(INPUT RECORDS)

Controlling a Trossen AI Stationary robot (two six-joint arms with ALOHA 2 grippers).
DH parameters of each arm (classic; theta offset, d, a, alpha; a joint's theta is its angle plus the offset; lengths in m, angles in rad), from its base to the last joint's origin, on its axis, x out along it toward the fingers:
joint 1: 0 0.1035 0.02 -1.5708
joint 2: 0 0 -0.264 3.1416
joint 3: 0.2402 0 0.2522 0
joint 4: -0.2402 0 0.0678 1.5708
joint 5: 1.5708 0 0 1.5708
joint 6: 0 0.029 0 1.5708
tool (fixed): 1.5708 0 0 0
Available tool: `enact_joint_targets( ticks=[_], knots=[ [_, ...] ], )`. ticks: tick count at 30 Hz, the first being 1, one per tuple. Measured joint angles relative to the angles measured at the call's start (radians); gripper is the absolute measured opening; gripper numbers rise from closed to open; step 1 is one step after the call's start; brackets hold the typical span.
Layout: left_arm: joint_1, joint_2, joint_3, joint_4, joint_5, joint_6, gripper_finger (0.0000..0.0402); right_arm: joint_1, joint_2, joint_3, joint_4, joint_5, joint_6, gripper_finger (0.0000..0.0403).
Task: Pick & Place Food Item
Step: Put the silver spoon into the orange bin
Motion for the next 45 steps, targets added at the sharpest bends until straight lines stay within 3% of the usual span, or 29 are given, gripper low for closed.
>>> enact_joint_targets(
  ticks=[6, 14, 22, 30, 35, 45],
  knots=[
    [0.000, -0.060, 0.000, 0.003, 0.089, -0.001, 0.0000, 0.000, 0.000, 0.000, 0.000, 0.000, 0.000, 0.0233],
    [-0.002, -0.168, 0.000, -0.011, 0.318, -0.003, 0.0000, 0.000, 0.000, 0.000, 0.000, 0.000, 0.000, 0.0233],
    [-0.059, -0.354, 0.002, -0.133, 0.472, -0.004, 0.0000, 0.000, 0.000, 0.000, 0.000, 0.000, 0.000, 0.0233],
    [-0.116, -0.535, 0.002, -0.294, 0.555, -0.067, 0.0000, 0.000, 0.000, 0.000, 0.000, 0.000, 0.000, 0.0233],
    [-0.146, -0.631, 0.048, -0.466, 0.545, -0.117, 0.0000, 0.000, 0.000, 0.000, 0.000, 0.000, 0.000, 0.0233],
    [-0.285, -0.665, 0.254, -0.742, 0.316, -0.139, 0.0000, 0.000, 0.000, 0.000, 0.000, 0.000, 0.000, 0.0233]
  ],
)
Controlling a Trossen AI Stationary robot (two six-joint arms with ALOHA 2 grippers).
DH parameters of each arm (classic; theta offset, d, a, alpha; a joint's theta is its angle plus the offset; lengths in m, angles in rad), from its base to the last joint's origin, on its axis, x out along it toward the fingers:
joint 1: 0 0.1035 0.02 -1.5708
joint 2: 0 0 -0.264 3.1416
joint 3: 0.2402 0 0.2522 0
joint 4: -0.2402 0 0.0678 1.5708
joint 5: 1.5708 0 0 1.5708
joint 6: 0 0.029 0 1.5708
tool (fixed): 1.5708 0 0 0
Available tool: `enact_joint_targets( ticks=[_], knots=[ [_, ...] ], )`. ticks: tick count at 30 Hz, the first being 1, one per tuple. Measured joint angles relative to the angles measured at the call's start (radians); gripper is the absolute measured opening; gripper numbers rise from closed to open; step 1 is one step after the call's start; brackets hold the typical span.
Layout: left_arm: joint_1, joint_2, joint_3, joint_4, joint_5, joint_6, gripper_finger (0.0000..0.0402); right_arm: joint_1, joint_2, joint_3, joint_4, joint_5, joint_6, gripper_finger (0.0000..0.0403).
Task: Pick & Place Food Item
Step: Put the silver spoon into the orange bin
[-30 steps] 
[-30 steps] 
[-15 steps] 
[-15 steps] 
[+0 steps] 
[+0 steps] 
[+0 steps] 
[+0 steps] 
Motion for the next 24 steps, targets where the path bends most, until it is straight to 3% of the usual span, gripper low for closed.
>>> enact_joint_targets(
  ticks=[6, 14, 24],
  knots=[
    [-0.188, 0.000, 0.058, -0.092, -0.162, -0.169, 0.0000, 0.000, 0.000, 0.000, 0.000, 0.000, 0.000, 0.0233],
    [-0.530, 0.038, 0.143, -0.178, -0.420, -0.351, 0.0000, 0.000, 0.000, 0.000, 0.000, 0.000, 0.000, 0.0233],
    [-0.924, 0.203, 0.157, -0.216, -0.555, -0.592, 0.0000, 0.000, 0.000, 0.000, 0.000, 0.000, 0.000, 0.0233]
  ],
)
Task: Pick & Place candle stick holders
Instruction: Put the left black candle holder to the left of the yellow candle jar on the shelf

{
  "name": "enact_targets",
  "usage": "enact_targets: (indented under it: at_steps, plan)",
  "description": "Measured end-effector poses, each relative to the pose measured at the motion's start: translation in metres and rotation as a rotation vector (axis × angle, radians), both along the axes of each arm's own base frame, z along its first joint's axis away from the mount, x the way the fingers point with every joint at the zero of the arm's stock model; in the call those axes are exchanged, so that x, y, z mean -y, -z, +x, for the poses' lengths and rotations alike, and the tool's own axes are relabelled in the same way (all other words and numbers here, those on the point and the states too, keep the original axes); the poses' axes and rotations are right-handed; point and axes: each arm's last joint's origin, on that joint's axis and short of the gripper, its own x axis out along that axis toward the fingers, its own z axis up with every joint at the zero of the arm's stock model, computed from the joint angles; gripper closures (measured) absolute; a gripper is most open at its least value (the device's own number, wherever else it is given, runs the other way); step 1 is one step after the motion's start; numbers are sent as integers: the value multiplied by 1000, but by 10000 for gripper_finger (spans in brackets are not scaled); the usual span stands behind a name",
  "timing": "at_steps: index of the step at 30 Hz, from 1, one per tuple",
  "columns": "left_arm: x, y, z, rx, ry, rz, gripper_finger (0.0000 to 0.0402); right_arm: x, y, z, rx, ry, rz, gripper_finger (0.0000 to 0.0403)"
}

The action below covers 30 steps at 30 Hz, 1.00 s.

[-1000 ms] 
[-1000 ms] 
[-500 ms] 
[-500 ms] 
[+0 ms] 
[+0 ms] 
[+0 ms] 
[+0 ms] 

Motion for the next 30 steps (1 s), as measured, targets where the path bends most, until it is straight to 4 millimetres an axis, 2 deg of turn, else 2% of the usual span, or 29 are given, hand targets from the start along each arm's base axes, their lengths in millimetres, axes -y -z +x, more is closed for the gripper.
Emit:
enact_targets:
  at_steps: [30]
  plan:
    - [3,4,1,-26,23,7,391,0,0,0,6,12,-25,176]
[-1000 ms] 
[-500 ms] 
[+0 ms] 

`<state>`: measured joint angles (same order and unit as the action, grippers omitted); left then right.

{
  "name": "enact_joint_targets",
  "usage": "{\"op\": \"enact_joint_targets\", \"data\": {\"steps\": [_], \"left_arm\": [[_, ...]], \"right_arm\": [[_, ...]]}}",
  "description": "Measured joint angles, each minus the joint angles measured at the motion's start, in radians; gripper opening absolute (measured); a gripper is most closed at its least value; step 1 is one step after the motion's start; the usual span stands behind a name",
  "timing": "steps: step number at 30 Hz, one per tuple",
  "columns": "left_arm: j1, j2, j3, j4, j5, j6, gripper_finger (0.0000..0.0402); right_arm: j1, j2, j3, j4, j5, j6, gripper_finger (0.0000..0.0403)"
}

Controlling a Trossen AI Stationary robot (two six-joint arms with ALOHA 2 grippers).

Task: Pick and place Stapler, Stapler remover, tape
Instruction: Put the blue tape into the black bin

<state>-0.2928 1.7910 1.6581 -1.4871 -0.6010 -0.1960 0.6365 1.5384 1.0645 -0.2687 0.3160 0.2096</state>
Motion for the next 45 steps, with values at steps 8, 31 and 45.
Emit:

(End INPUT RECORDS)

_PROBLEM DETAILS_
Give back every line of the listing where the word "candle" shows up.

_REPLY_
Task: Pick & Place candle stick holders
Instruction: Put the left black candle holder to the left of the yellow candle jar on the shelf

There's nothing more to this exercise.